One of SURF's key activities is to promote awareness of this situation among authors and to offer them other options. Increasingly, the publishing world is itself offering such options via other business models. According to these models, publications will not be paid for in the form of rights, but in cash. After it has been reviewed and accepted, the article can then be published in an 'open-access journal'. The major commercial publishers are resisting this model since it produces lower profit margins than their traditional copyright monopoly model. In so far as authors are still unable to publish in an open access journal, partly for that reason, we would argue in favour of a licence whereby the author gives the publisher the right to publish the article but retains all other rights, such as the right to place the article in a repository and permit access to it after a maximum embargo of six months. This Licence to Publish [20] was drawn up by Dutch and British legal experts.
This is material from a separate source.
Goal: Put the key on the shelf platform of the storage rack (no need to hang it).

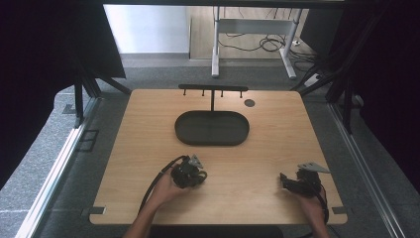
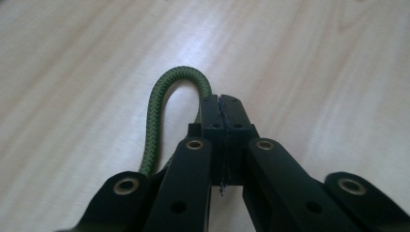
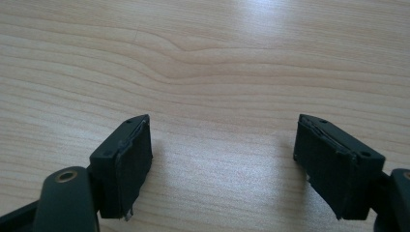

Spanish and French versions have now been produced, and versions for other European countries are currently under development.
Knowledge Exchange [21], a partnership consisting of JISC (UK), DFG (Germany), SURF (Netherlands) and Deff (Denmark), will be launching a campaign this autumn to promote the use of the Licence to Publish. Knowledge Exchange and SPARC Europe were also the drivers behind a petition asking the European Commission to follow the recommendations of a study that it had itself ordered. The study advises the Commission to apply the principles underlying the Licence to Publish and to take steps to improve the publishing market for scientific and scholarly articles. Within a period of just one month, some 24,000 individuals from the academic world had signed the petition, more than 500 of whom did so on behalf of an organisation [22]. It is the powerful publishers' lobby that continues to prevent the Commission from taking specific steps. As soon as this topic is raised in the European Parliament, the petition-related activities will be resumed.
Another new development to emerge from DARE Programme was the Licence to Deposit [23]. DAREnet was, fortunately, launched without complicated copyright discussions being necessary in advance. Now that authors have placed more than 130,000 open access articles in the repositories, it would be useful to let third parties know precisely how this material can be used. By issuing a Licence to Deposit, authors give the repository manager official permission to circulate their publication for free, non-commercial reuse with attribution of the work to the creator.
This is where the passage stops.